To facilitate bilateral relations, Vietnam will likely resume some air routes between both countries at a limited level from this week, said Nguyen Vu Tung, director of the Diplomatic Academy of Vietnam, at the dialogue, who will soon become the Vietnamese Ambassador to South Korea.
Two weeks ago, Ambassador Noh-wan met with Vietnamese Minister of Finance Dinh Tien Dung, discussing Vietnam’s equitisation of state-owned enterprises and the possibility for both nations to develop their co-operation in finance, public-private partnerships, customs, and tax exemption for enterprises.
It is expected that a direct dialogue on tax and customs policies between the Vietnamese government and South Korean businesses will be organised over the next few months.
“This is aimed to support businesses of the two nations as they are now in big difficulties,” Noh-wan said.
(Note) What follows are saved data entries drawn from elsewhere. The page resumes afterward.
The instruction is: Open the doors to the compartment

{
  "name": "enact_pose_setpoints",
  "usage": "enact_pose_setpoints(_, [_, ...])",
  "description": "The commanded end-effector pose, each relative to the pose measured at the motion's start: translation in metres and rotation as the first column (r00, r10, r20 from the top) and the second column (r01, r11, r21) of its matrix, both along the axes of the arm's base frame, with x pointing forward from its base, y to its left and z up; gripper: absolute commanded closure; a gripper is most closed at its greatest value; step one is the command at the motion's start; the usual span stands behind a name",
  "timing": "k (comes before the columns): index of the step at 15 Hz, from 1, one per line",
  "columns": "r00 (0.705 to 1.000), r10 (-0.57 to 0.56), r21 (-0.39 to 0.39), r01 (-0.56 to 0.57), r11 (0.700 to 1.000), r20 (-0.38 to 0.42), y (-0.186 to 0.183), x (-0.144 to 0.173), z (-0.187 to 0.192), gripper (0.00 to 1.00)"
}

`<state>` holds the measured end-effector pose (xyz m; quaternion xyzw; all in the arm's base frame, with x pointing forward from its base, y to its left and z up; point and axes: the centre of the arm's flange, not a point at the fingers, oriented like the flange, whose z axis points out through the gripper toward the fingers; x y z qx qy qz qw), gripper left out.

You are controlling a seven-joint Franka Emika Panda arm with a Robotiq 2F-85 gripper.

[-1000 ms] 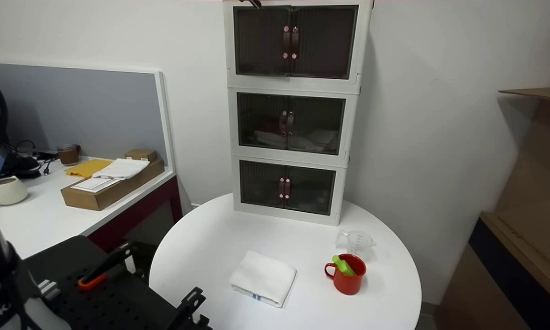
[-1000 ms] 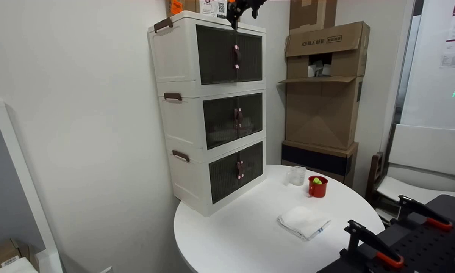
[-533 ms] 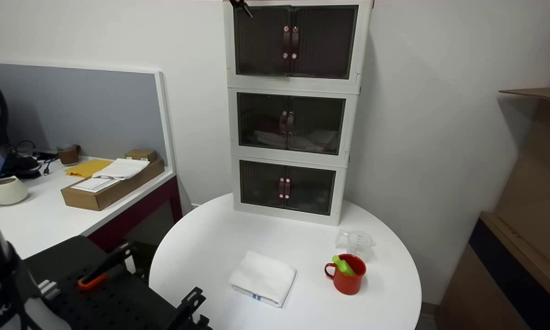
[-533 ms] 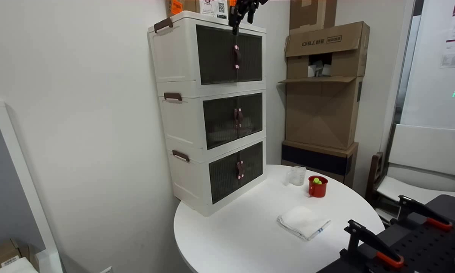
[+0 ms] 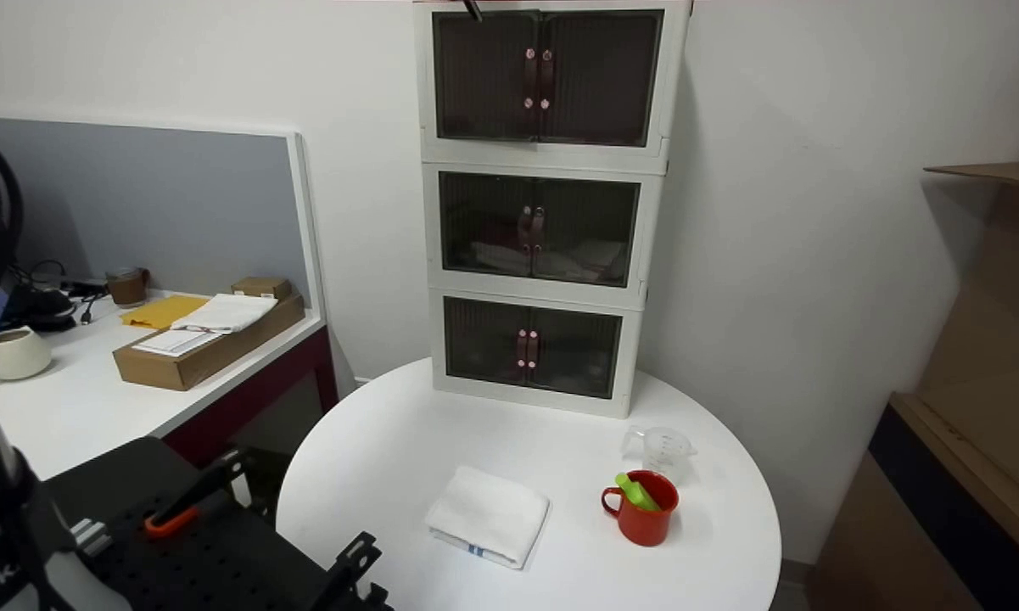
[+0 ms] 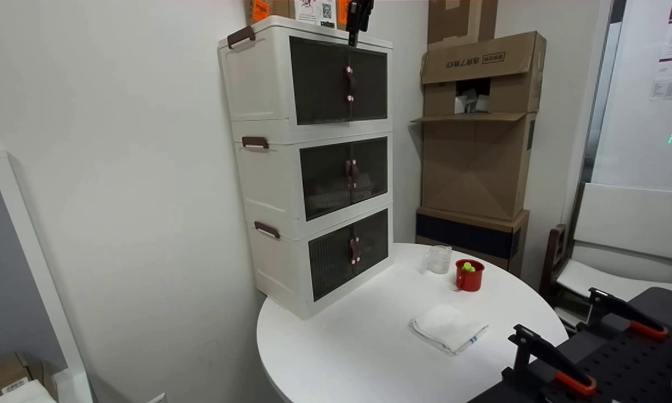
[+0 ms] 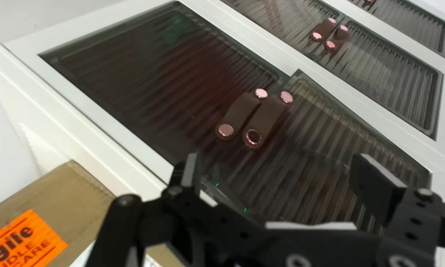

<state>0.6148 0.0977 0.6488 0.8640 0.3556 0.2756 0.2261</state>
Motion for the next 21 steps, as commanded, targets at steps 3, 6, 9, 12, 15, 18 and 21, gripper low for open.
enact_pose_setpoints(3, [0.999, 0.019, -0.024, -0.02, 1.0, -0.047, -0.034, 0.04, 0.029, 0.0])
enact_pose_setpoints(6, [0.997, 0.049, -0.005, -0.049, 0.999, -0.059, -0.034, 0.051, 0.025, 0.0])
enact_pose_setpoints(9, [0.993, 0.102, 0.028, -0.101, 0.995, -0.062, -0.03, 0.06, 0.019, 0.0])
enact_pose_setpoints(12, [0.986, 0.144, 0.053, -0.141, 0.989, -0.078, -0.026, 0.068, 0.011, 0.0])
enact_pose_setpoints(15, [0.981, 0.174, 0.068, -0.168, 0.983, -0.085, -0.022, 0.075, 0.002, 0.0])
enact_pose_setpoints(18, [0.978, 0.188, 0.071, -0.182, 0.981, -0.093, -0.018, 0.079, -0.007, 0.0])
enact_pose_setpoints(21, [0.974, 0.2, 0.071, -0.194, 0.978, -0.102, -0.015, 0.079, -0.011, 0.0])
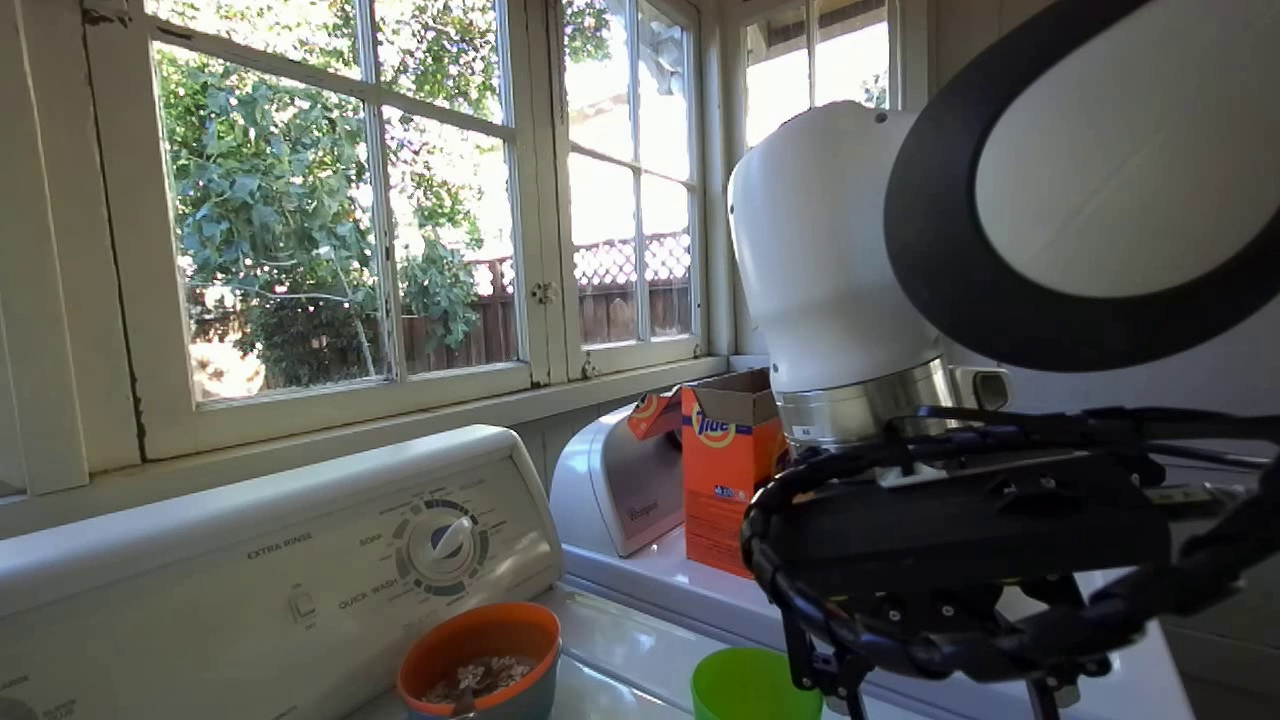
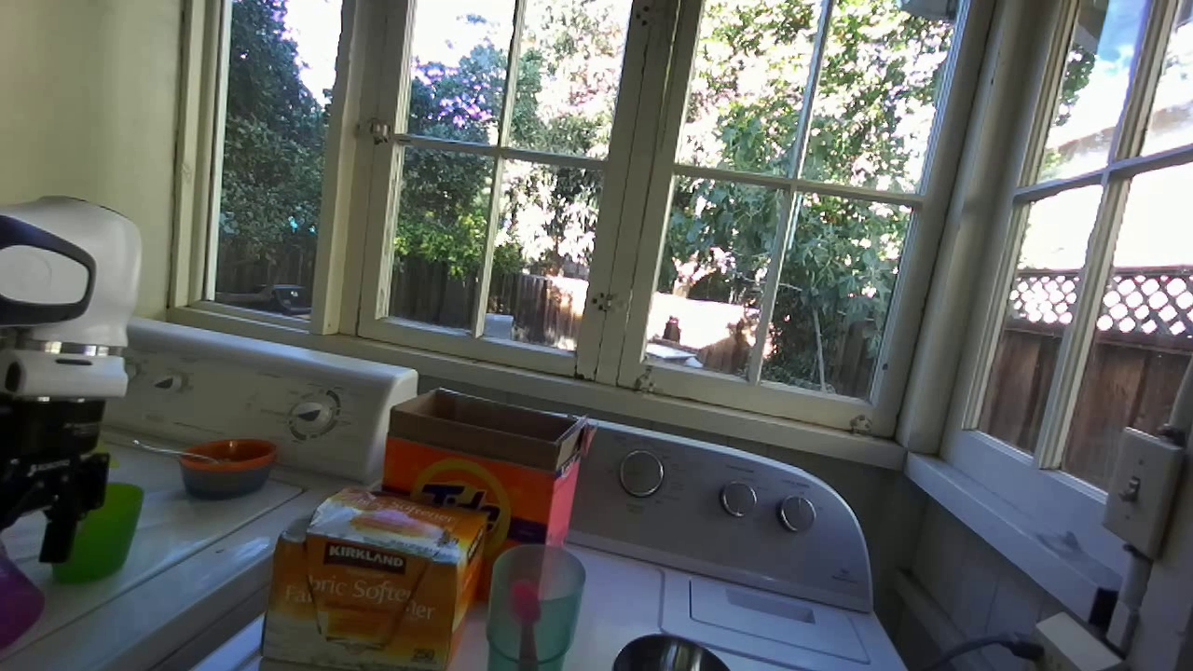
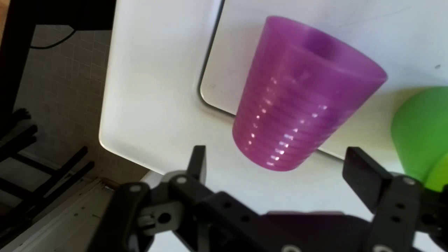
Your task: Flip the purple cup upside down
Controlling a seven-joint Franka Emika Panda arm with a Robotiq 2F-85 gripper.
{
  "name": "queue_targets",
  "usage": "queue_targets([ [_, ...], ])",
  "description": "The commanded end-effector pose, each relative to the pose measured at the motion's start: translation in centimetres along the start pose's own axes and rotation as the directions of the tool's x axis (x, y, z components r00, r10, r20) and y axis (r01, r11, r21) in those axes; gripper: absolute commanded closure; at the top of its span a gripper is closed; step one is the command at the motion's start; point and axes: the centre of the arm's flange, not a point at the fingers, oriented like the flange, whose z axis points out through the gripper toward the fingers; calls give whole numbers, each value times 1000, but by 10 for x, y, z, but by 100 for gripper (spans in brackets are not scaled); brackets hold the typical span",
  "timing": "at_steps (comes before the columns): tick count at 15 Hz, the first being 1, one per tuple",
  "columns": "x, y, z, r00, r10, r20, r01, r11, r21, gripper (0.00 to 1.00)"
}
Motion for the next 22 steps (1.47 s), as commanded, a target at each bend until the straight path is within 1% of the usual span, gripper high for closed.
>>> queue_targets([
  [1, -3, -3, 1, 1000, 12, -21, -12, 1000, -8, 0],
  [3, -2, -2, 1, 1000, 13, -16, -13, 1000, -7, 0],
  [5, 0, 3, 1, 1000, 4, 9, -4, 1000, -6, 0],
  [7, 6, 9, 2, 998, 6, 62, -5, 1000, -12, 0],
  [9, 11, 13, 8, 993, 14, 117, -9, 999, -42, 0],
  [12, 15, 20, 15, 979, -1, 204, 19, 996, -87, 0],
  [13, 16, 23, 18, 975, 2, 220, 22, 994, -103, 0],
  [17, 18, 24, 28, 968, 1, 250, 32, 991, -128, 0],
  [22, 18, 24, 33, 968, 5, 252, 30, 990, -137, 0],
])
Hong Sun, vice chairman of the Korea Chamber of Business in Vietnam told VIR, that South Korea’s investment in Vietnam will continue rising strongly in the time to come. At present, South Korean investors in Vietnam are active in three ways, producing export-oriented products, developing infrastructure and property, and conducting mergers and acquisitions.
“They are looking for opportunities in all sectors of Vietnam’s economy, such as finance and banking, electronics, construction, energy, retail, property, foodstuff, and agriculture,” Sun said.
According to the Korea Wealth Report 2019 published by private financial think tank KB Financial Group Research Institute, Vietnam is the most preferred country among wealthy South Koreans looking to make overseas real estate investments.
Notably, over 50 per cent of South Koreans with assets worth over ₩1 billion ($850,000) expressed interest in overseas real estate investments. Of these, 57.1 per cent said they wanted to invest in Vietnam, followed by Singapore (32.1 per cent), China (30.7 per cent), and Malaysia (26.4 per cent).